[About this task]
In the data below, find the line that contains "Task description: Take" and the line that contains "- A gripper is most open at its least". Copy both, plus every line between them, exactly.

Saved entries

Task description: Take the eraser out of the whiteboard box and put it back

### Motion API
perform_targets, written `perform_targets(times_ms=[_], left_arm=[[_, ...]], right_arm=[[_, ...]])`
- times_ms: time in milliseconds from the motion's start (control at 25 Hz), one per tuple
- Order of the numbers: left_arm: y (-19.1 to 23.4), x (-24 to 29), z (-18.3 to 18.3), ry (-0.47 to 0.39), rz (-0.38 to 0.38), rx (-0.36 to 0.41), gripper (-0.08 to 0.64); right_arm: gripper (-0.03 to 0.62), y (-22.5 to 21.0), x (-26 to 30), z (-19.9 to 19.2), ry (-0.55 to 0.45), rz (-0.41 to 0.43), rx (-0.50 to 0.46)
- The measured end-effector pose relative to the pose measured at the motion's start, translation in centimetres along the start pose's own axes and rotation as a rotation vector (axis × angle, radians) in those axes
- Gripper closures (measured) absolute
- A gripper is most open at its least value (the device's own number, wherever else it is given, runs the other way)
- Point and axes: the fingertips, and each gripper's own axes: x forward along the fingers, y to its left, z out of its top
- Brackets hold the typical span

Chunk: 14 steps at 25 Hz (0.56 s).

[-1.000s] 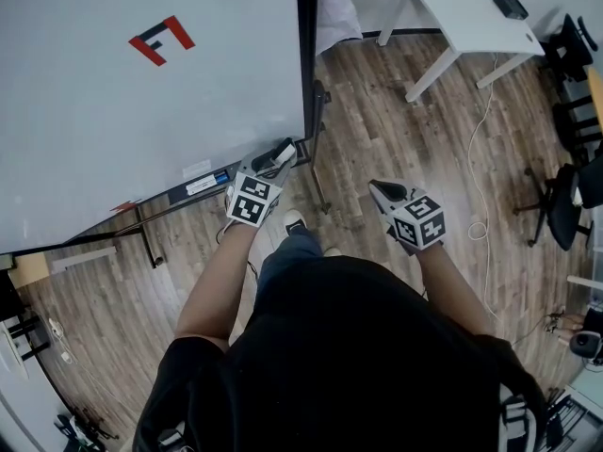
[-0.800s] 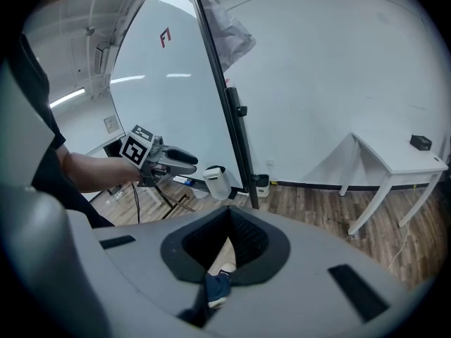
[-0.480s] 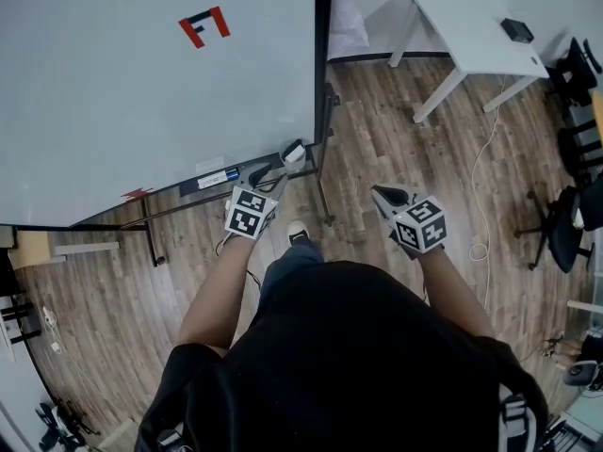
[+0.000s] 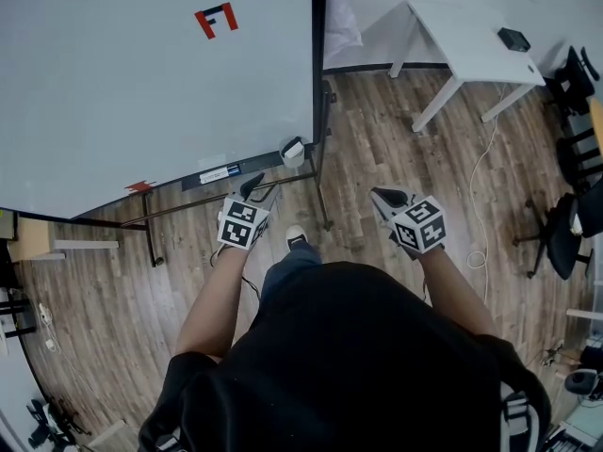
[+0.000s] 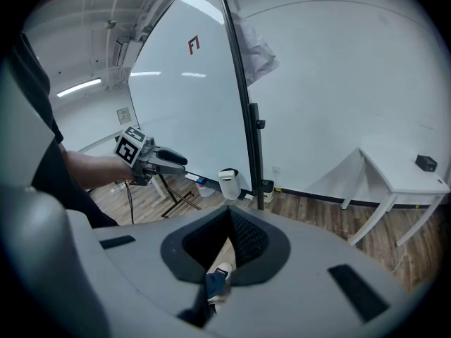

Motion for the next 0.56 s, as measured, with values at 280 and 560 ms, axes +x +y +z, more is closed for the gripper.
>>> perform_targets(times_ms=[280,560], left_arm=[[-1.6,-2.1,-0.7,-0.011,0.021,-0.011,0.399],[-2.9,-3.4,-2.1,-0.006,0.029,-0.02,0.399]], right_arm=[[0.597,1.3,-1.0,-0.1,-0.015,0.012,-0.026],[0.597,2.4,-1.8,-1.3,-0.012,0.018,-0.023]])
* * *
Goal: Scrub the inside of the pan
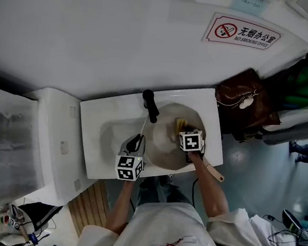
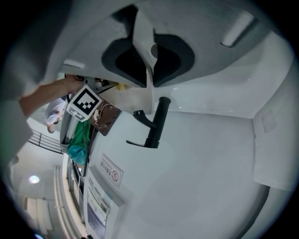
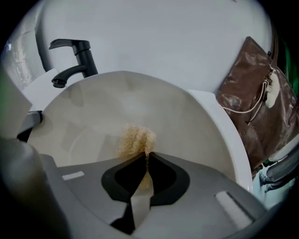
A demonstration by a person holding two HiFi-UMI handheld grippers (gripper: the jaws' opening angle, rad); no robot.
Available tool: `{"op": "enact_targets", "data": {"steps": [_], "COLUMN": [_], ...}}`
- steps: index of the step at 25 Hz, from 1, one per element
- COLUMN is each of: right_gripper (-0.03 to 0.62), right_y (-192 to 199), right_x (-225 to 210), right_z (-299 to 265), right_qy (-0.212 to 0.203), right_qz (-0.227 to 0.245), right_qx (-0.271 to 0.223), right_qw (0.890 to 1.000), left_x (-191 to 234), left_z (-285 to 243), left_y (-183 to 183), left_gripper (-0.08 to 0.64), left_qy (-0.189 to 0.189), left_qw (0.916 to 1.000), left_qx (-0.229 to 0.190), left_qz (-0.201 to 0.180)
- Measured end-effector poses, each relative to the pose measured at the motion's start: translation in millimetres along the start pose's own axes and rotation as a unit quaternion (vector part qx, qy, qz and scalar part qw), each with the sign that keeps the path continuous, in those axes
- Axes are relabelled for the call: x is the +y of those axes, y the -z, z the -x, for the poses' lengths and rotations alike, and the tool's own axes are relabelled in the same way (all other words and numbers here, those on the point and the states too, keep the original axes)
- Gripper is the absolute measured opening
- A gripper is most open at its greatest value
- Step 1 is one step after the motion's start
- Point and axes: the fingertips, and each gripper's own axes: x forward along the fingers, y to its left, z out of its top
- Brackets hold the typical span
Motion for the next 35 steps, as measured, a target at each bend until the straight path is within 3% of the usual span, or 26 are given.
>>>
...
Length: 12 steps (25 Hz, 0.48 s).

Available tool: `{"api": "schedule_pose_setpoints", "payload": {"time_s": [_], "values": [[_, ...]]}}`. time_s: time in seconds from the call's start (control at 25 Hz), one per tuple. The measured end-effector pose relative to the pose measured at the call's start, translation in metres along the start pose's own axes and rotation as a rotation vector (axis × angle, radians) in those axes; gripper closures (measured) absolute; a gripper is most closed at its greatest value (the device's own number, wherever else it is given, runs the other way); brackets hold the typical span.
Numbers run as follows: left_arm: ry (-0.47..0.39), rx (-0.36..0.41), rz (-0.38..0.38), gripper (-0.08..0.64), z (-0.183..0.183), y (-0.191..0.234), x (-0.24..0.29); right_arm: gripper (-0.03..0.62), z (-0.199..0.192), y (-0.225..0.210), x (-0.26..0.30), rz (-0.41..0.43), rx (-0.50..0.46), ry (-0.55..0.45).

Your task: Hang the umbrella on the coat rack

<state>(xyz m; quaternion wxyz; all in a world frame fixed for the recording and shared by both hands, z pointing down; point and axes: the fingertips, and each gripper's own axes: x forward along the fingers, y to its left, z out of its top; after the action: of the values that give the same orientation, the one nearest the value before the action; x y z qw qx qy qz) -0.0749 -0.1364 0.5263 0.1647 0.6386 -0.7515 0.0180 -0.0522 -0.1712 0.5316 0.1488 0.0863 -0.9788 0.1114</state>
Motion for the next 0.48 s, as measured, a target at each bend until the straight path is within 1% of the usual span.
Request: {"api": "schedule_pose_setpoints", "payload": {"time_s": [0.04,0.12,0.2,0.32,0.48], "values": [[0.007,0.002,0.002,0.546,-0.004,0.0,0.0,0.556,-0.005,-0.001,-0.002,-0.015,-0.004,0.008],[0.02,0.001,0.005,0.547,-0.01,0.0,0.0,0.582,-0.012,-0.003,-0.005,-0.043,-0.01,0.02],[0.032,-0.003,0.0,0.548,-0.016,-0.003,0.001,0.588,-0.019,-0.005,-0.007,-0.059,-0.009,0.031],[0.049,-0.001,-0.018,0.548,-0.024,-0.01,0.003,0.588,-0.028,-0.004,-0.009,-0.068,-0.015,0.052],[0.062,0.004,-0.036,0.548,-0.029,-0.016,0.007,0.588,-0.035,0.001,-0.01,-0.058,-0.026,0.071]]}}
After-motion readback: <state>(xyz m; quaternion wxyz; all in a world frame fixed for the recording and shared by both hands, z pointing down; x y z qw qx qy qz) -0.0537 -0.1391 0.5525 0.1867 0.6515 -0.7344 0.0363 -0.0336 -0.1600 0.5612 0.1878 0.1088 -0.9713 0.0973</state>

[Result of the exercise]
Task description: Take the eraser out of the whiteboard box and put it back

### Motion API
perform_targets, written `perform_targets(times_ms=[_], left_arm=[[_, ...]], right_arm=[[_, ...]])`
- times_ms: time in milliseconds from the motion's start (control at 25 Hz), one per tuple
- Order of the numbers: left_arm: y (-19.1 to 23.4), x (-24 to 29), z (-18.3 to 18.3), ry (-0.47 to 0.39), rz (-0.38 to 0.38), rx (-0.36 to 0.41), gripper (-0.08 to 0.64); right_arm: gripper (-0.03 to 0.62), y (-22.5 to 21.0), x (-26 to 30), z (-19.9 to 19.2), ry (-0.55 to 0.45), rz (-0.41 to 0.43), rx (-0.50 to 0.46)
- The measured end-effector pose relative to the pose measured at the motion's start, translation in centimetres along the start pose's own axes and rotation as a rotation vector (axis × angle, radians) in those axes
- Gripper closures (measured) absolute
- A gripper is most open at its least value (the device's own number, wherever else it is given, runs the other way)

Work on this exercise has concluded.